Every line that holds the word "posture" needs to be copied from the data below.
:::::
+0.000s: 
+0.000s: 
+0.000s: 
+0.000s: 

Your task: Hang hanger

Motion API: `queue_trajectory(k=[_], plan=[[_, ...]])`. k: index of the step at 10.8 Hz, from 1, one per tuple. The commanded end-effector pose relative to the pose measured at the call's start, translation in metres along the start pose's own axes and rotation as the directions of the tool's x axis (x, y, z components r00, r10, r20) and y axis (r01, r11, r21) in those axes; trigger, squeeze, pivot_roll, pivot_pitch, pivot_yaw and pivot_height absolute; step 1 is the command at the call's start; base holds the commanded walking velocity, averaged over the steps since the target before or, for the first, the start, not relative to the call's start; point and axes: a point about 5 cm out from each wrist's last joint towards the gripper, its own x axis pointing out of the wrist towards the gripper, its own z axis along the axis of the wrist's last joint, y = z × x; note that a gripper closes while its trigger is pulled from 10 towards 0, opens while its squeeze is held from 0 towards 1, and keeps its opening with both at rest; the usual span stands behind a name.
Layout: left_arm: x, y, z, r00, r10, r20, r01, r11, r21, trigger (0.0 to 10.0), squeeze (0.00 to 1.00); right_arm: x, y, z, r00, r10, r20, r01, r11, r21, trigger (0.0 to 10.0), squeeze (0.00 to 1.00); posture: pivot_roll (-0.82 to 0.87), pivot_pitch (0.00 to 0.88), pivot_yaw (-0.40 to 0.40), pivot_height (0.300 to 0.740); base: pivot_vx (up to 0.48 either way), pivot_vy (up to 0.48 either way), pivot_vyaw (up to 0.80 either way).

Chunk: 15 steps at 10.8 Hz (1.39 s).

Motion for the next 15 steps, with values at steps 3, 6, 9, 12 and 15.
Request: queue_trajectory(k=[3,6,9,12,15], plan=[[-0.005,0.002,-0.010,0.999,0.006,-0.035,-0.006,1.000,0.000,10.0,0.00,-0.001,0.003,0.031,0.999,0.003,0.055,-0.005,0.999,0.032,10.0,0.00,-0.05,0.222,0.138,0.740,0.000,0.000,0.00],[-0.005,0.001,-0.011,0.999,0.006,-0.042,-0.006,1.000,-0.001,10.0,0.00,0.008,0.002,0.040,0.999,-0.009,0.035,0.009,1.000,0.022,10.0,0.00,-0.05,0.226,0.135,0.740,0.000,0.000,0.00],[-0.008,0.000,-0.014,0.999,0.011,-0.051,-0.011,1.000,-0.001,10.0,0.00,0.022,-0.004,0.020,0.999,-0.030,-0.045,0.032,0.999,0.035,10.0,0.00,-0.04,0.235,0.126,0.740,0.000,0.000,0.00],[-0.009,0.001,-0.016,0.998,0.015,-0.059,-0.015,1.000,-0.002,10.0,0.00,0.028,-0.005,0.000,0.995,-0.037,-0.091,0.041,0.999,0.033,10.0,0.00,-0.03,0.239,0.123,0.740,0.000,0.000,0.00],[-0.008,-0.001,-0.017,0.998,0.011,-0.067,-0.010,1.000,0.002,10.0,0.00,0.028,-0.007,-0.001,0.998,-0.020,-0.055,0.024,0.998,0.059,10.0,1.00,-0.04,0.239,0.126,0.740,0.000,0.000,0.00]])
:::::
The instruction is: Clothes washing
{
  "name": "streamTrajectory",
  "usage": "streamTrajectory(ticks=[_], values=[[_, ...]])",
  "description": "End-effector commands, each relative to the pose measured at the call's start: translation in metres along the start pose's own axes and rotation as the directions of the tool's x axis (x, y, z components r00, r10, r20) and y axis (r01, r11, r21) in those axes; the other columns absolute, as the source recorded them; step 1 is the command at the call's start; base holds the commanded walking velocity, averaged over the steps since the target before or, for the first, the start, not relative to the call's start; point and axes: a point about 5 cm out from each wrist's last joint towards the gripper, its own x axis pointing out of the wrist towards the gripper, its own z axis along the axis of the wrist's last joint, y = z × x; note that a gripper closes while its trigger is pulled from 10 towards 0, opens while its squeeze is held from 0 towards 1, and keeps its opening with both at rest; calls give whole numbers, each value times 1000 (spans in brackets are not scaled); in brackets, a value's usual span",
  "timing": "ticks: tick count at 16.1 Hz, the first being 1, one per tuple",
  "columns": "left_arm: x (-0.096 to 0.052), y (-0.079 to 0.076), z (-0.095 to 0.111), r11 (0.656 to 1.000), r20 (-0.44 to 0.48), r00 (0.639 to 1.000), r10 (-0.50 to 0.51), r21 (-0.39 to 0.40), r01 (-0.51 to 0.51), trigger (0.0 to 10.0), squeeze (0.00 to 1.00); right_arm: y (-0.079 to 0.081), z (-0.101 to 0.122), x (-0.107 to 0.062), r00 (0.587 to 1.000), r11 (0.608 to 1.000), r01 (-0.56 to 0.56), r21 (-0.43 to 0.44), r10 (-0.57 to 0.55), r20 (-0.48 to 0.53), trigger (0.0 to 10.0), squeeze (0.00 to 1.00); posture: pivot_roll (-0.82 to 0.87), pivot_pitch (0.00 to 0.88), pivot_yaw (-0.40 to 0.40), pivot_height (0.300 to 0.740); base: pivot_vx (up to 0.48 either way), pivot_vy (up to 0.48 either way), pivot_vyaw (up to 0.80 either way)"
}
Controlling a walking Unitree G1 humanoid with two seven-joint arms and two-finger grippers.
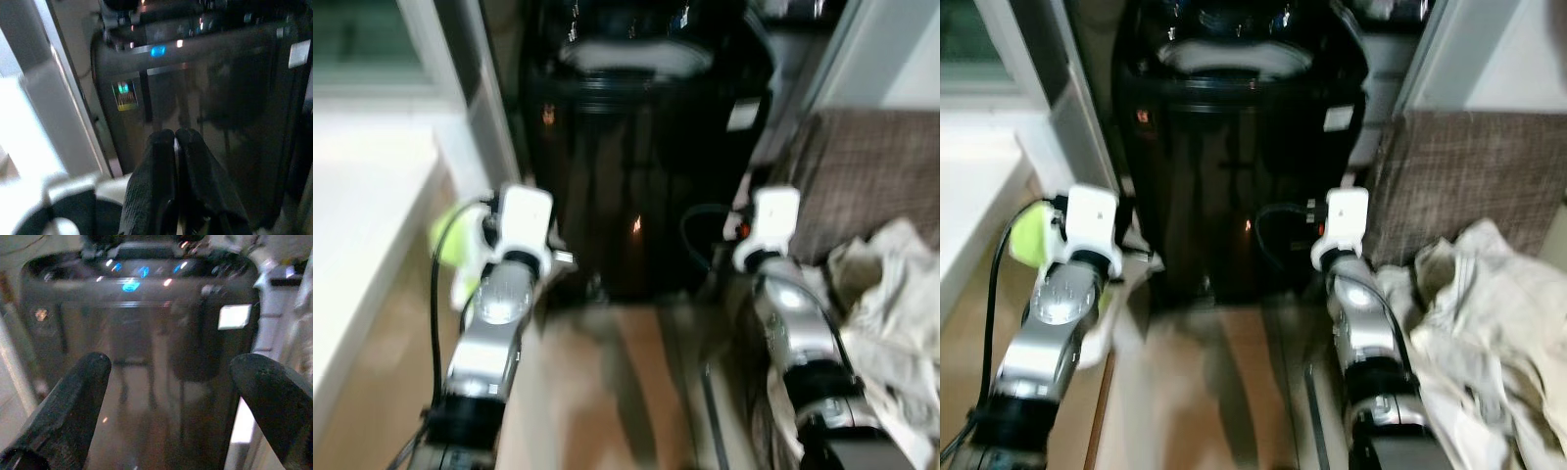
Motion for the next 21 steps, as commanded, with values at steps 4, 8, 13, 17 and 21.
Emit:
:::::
- _REPLY_
Layout: left_arm: x, y, z, r00, r10, r20, r01, r11, r21, trigger (0.0 to 10.0), squeeze (0.00 to 1.00); right_arm: x, y, z, r00, r10, r20, r01, r11, r21, trigger (0.0 to 10.0), squeeze (0.00 to 1.00); posture: pivot_roll (-0.82 to 0.87), pivot_pitch (0.00 to 0.88), pivot_yaw (-0.40 to 0.40), pivot_height (0.300 to 0.740); base: pivot_vx (up to 0.48 either way), pivot_vy (up to 0.48 either way), pivot_vyaw (up to 0.80 either way).
  "columns": "left_arm: x (-0.096 to 0.052), y (-0.079 to 0.076), z (-0.095 to 0.111), r11 (0.656 to 1.000), r20 (-0.44 to 0.48), r00 (0.639 to 1.000), r10 (-0.50 to 0.51), r21 (-0.39 to 0.40), r01 (-0.51 to 0.51), trigger (0.0 to 10.0), squeeze (0.00 to 1.00); right_arm: y (-0.079 to 0.081), z (-0.101 to 0.122), x (-0.107 to 0.062), r00 (0.587 to 1.000), r11 (0.608 to 1.000), r01 (-0.56 to 0.56), r21 (-0.43 to 0.44), r10 (-0.57 to 0.55), r20 (-0.48 to 0.53), trigger (0.0 to 10.0), squeeze (0.00 to 1.00); posture: pivot_roll (-0.82 to 0.87), pivot_pitch (0.00 to 0.88), pivot_yaw (-0.40 to 0.40), pivot_height (0.300 to 0.740); base: pivot_vx (up to 0.48 either way), pivot_vy (up to 0.48 either way), pivot_vyaw (up to 0.80 either way)"

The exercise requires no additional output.